AnimaX – A 3D Animation Generation Framework Jointly Developed by Beihang University, Tsinghua University, and Others

What is AnimaX？

AnimaX is an efficient 3D animation generation framework jointly developed by Beihang University, Tsinghua University, the University of Hong Kong, and others. It combines the motion priors from video diffusion models with skeleton-based animation structures. The framework effectively transfers motion knowledge from videos to the 3D domain and supports diverse joint meshes with arbitrary skeletal structures. AnimaX represents 3D motions as multi-view, multi-frame 2D pose maps and uses a joint video-pose diffusion model, integrating shared positional encoding and modality-aware embeddings to ensure spatiotemporal alignment between video and pose sequences, enabling high-quality 3D animation generation. Trained on a dataset containing 160,000 rigged sequences, AnimaX achieves industry-leading generalization, motion fidelity, and efficiency, providing a scalable solution for category-agnostic 3D animation.

Main Features of AnimaX

Support for Arbitrary Skeletal Structures: AnimaX can handle 3D models with different skeletal topologies, applicable to various characters and objects such as humans, animals, furniture, and more.
Text-Driven Animation: Users can specify animation content with simple text descriptions, and AnimaX generates corresponding animation sequences based on the textual prompts.
Multi-View Consistency: Generated animations maintain consistency across multiple viewpoints, ensuring coherence and realism when viewed from different angles.
Efficient Generation: Based on a feed-forward approach, AnimaX produces high-quality 3D animations in a short time, greatly improving animation production efficiency.

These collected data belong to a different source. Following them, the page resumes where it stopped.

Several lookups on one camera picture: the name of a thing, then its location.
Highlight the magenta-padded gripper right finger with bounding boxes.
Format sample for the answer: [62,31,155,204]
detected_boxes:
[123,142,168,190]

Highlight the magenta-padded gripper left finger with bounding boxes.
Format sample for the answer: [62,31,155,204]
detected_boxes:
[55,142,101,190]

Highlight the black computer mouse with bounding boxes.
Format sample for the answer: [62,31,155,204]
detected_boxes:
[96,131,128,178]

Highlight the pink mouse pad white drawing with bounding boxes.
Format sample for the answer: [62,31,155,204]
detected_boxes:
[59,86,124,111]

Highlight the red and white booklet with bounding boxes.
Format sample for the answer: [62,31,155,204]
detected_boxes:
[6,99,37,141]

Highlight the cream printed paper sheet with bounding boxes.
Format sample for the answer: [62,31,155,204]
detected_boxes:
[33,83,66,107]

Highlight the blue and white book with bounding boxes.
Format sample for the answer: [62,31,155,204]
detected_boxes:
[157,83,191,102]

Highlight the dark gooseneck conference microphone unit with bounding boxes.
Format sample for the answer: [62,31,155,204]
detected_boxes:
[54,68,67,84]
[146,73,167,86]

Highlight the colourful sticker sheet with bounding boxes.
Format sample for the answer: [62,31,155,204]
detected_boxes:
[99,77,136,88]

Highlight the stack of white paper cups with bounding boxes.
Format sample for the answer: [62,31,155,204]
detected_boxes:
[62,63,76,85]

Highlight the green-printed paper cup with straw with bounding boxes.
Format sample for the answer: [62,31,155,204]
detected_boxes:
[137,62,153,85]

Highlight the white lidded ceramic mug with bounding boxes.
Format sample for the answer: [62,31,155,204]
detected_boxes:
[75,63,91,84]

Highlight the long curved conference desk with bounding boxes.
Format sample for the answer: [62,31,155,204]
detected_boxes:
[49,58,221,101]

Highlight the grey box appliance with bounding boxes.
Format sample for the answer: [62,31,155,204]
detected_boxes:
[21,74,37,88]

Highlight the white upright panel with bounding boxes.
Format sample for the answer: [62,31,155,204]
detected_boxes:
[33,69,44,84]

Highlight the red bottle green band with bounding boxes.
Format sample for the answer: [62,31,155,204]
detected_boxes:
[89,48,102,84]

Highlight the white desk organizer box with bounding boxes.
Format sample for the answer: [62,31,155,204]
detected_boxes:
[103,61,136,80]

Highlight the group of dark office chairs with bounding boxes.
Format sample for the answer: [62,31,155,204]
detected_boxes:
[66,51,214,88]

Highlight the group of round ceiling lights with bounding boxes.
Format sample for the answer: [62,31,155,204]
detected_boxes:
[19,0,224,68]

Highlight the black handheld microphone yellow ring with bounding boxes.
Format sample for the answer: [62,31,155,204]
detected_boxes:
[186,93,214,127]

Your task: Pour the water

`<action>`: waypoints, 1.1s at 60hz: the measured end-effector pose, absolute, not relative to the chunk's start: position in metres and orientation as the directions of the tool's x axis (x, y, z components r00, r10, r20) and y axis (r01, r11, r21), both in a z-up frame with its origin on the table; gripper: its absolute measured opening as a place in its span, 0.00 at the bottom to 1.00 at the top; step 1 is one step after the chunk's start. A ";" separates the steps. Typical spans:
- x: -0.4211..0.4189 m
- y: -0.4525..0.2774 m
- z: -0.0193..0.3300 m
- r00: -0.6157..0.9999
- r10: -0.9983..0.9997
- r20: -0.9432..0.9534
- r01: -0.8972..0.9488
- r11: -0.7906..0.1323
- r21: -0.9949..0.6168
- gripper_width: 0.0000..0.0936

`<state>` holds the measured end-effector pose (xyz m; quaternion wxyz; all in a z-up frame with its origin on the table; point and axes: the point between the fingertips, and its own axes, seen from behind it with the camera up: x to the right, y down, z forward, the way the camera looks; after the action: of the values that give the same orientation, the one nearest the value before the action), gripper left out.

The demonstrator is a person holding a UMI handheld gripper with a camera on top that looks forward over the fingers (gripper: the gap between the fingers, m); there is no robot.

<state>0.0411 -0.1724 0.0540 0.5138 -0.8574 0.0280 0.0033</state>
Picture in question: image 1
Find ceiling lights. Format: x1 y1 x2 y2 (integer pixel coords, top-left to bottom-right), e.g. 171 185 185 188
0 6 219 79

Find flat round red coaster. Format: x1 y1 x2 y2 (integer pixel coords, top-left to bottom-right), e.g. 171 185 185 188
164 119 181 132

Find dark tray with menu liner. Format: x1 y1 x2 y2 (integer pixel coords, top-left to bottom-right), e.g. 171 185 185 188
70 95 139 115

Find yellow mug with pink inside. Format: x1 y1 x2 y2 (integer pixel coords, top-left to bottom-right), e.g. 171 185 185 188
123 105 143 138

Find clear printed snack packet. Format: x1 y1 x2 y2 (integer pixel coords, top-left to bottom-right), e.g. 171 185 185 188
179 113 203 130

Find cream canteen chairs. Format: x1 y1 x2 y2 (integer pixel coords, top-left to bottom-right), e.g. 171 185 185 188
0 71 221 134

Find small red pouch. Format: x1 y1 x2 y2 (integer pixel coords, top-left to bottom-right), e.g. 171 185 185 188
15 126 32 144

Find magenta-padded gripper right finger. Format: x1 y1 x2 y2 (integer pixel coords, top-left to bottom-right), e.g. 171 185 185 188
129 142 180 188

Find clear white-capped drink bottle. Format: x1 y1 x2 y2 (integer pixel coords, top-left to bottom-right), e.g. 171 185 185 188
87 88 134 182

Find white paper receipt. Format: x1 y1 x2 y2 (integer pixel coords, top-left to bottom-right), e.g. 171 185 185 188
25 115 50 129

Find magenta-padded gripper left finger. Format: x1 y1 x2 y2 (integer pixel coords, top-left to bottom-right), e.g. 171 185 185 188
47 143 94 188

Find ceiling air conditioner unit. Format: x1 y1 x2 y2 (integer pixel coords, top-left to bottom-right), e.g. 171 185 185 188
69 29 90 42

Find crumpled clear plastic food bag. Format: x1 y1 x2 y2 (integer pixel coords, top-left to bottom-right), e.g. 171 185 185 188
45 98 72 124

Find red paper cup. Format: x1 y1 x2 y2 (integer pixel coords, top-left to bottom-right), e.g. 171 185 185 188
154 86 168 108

Technical Principles of AnimaX

Joint Video-Pose Diffusion Model: AnimaX represents 3D motion as multi-view, multi-frame 2D pose maps. It leverages the powerful motion priors of video diffusion models while remaining compatible with 3D skeletal animations. The joint video-pose diffusion model simultaneously generates videos and corresponding 2D pose sequences. This joint generation strategy ensures spatiotemporal alignment between videos and poses.
Shared Positional Encoding and Modality-Aware Embeddings: To ensure spatiotemporal alignment between video and pose sequences, AnimaX introduces shared positional encoding. This encoding mechanism helps the model better understand and align spatial information across different modalities (RGB videos and pose maps). Modality-aware embeddings distinguish data from different modalities, ensuring the model correctly processes the differences between RGB videos and pose maps.
Multi-View Consistency: AnimaX employs multi-view attention mechanisms and camera-conditioned embeddings to ensure generated videos remain consistent across multiple viewpoints. This allows the model to learn spatial correspondences between different views and produce coherent multi-view videos.
3D Motion Reconstruction and Animation: The generated multi-view pose sequences are converted into 3D joint positions using triangulation methods. Inverse kinematics then converts the 3D joint positions into joint angles to drive 3D model animations.
Large-Scale Dataset Training: AnimaX is trained on a newly curated dataset containing 160,000 rigged sequences. The data covers diverse categories such as humans, animals, and furniture, ensuring good generalization ability of the model.

Project Links

Official Website: https://anima-x.github.io/
GitHub Repository: https://github.com/anima-x/anima-x
arXiv Paper: https://arxiv.org/pdf/2506.19851

Application Scenarios of AnimaX

Game Development: Rapidly generate animations for characters and environments, improving development efficiency and content richness.
Film Production: Used for animation films, visual effects, and virtual character animation, enhancing visual quality.
Virtual Reality (VR) and Augmented Reality (AR): Generate animations for virtual characters and dynamic environments, boosting immersion and interactive experiences.
Advertising and Marketing: Create dynamic ads and product showcase animations to attract audience attention and increase engagement.
Education and Training: Produce animations for virtual experiments and simulation training to enhance teaching and training effectiveness.